■ Task to complete:
Lines before the one containing "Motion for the" are excluded; print that line and every line after it through the end of the material below, exactly.

■ Data:
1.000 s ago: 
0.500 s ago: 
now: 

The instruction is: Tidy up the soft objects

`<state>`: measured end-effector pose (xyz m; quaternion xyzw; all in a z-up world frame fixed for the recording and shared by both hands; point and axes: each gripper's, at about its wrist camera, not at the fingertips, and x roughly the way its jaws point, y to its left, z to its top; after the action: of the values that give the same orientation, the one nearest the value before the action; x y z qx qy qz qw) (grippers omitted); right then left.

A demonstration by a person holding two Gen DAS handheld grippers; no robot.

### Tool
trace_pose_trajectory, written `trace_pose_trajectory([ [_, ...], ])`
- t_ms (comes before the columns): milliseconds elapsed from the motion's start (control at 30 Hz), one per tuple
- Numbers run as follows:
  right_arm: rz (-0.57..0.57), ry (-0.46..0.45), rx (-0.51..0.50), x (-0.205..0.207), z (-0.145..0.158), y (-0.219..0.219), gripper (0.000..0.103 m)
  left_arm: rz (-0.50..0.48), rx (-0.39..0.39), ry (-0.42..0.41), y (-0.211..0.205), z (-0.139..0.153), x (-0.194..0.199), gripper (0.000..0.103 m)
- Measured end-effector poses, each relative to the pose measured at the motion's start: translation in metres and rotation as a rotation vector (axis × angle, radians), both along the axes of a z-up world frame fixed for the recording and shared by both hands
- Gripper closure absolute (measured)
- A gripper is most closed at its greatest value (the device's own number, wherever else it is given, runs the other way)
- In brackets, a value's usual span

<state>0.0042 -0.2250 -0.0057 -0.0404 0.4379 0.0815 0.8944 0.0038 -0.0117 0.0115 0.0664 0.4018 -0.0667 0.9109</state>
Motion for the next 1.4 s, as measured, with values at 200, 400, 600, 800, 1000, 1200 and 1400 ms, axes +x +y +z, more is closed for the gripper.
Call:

■ Output of the task:
Motion for the next 1.4 s, as measured, with values at 200, 400, 600, 800, 1000, 1200 and 1400 ms, axes +x +y +z, more is closed for the gripper.
Call:

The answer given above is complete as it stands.